Рыбак согласился после того, когда Иволгин предъявил ему мандат Петросовета и сообщил, что речь идет о прощании близких с безвременно ушедшим комиссаром крепости. Заподозрить своих пассажиров в чем-либо обратном у рыбака не было оснований. В руках каждой женщины было всего по одному кофру.

Капитан сухогруза «Очарованный странник» выглядел таким величественным, что одного имени для общения с ним было явно недостаточно. Андрей Герасимович Колодяжный повертел в руках мандат и велел идти за ним. В трюме попарно стояли лавки в два ряда и проход между ними составлял определенную площадь для стоячих пассажиров. Колодяжный разрешил выбрать любое место и пошел вверх по лестнице в капитанскую рубку.

Начало заселения пассажиров обозначилось топотом миллионов ног, гомоном голосов и качанием корабля с одного борта на другой. Сидячие места быстро заняли крепкие хамоватые люди и получилось так, что остальные быстро заполнился проход. Дальше началась битва за любое место в трюме.

Мужичонка среднего роста, невзрачный просочился сквозь толпу и встал между двух лавок напротив Ивана Алексеевича, спиной к жене и теще.

– Папаша, давайте, посадим вашего сынка скромнее. Глядишь, и мне местечко сыщется.

Иволгин нехотя подвинулся и почти к себе на колени усадил Сашу. Мужичок рассыпался в благодарностях и занял кусок освободившейся лавки.

– Я всегда говорил, лучше плохо ехать, чем хорошо идти, – сказал незнакомец в расчете на окружение.

Но людям было на до смеха.

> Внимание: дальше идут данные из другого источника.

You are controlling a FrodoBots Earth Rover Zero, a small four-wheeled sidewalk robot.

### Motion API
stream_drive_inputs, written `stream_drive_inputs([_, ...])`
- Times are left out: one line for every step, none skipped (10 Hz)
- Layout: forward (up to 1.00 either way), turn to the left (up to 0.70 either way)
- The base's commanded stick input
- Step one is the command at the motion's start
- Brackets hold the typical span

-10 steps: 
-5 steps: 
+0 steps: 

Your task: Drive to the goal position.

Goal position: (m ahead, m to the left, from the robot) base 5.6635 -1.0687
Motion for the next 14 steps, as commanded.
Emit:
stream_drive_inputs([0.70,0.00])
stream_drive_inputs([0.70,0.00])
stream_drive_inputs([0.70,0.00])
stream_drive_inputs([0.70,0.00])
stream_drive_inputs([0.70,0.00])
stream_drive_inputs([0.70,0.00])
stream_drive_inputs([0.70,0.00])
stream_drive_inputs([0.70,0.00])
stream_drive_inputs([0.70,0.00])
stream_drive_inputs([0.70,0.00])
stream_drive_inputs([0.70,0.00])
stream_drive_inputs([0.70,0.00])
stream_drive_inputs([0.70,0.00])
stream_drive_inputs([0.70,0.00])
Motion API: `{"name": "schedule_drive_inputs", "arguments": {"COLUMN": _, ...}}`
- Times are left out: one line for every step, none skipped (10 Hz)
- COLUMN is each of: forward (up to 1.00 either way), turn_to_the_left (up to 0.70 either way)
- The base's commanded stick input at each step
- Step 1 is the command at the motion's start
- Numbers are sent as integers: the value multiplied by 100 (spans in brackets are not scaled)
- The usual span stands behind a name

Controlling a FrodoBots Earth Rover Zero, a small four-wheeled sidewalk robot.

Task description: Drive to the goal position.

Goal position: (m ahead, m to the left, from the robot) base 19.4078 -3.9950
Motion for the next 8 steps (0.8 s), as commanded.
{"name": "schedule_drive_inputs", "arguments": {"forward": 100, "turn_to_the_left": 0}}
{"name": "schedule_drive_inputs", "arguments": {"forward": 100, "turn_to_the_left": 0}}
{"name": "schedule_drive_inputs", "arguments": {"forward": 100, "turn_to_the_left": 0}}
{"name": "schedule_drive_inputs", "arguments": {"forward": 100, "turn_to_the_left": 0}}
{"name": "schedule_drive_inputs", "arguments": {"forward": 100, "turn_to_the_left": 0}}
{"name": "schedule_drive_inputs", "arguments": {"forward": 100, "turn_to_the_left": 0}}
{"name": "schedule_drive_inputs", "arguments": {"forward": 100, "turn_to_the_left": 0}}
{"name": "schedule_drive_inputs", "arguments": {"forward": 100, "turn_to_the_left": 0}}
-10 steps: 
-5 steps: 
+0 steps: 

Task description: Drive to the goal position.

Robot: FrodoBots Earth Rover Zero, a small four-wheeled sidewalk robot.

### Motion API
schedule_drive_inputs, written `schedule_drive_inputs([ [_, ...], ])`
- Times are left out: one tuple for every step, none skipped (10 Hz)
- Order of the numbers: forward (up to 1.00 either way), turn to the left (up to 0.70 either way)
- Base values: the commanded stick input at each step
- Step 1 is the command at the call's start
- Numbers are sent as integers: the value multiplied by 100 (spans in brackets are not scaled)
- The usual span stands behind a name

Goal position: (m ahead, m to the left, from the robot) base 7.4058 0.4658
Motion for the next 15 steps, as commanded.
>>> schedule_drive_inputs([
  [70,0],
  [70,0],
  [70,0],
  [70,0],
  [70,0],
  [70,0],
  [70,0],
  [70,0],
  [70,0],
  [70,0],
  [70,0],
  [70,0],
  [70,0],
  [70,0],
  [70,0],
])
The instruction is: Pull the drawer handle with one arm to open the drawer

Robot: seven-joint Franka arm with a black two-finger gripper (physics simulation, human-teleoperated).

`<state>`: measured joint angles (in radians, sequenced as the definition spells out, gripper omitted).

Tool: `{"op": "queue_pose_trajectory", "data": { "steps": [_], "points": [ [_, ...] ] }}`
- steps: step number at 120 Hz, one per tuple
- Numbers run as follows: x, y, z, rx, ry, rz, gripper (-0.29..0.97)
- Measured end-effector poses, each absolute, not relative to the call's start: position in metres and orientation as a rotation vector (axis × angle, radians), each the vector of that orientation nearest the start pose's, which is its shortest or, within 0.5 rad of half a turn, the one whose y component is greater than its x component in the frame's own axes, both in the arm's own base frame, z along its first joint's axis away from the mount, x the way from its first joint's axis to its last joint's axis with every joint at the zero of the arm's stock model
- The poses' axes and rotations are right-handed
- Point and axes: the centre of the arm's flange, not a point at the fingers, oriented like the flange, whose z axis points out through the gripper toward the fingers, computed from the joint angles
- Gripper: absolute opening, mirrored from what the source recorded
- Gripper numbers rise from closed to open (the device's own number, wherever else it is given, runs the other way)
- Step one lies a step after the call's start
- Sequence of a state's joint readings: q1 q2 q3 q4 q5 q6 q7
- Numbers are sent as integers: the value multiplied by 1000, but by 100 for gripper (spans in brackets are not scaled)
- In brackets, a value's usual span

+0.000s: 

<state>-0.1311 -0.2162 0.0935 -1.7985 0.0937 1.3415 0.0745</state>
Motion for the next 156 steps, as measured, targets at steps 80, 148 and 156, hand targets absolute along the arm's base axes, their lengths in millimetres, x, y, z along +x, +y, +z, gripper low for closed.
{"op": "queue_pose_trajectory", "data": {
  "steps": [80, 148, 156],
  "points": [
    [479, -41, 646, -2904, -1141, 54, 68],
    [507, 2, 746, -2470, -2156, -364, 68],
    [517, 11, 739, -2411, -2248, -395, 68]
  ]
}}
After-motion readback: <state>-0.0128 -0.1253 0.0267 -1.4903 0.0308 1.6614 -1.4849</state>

Пароход загудел, все почувствовали толчки, и невидимая сила стала толкать корабль вперед.

Народ сперва притих, привыкая к размеренному гулу работы двигателей и, потом начались разговоры, знакомства.

– Прощай Петроград, – сказал наглый попутчик, выждал немного и продолжил, – прощай хамство, беспредел, безобразие.

Опять его никто не услышал и тогда он обратился напрямую к Иволгину:

– В Ревель? Или дальше?

– По-моему, ваше неуемное жизнелюбие сильно контрастирует с общим настроением.

– Ох, ох, какие мы раздражительные! Ну ладно, умолкаю.

Ближе к ночи мужичок снова оживился:

– Хочу из Ревеля попасть в Стокгольм. Там пережду безобразие в России.

– Швеция – страна дорогая. Там и с голодухи можно сгинуть.

– У меня счет в банке, проживу на проценты. А вы в Ревель надолго?

– Туда и обратно, – сквозь зубы процедил Иван Алексеевич.

– Сопровождаешь кого? – мужичок зацепился за возможность развивать разговор дальше.

Пустая болтовня для коротания времени на деле оказалась ловушкой. Когда выяснил, что стареющая дама является матерью убитого комиссара Карасильникова, молодая женщина – его жена, а пацан – их сын, он удовлетворенно просиял на все лицо. Подавив в себе бурю положительных эмоций, он снова наклонился к Иволгину.

– Я хорошо знавал комиссара военно-морской крепости имени Петра Великого. У Валерия Михайловича никогда не было жены и детей. Его мать умерла, когда мальчику исполнилось три года.

– Откуда такие точности? – настороженно спросил Иван Алексеевич.

– Карасильников известен нашей конторе еще с 1905 года.

– Ты что же из Третьего охранного отделения? На пристава не похож, а вот для филера в самый раз.

– Так точно-с! Вижу глаз у вас наметан. Только теперь это значения не имеет. Ежели сообщу капитану какая из вас похоронная команда, то вас возьмут под караул и вернут обратно в Петроград. Там особо разбираться не станут. Тебя к стенке со старухой, а жену будут пользовать по назначению, потом выбросят за ненадобностью.

– Лучше бы ты мне этого не говорил! – вздохнул Иван Алексеевич, – чего желаешь за молчание?

– У каждой из твоих дам по кофру. Уверен, в них деньги и драгоценности. Отдаешь мне половину, и я вас не знаю.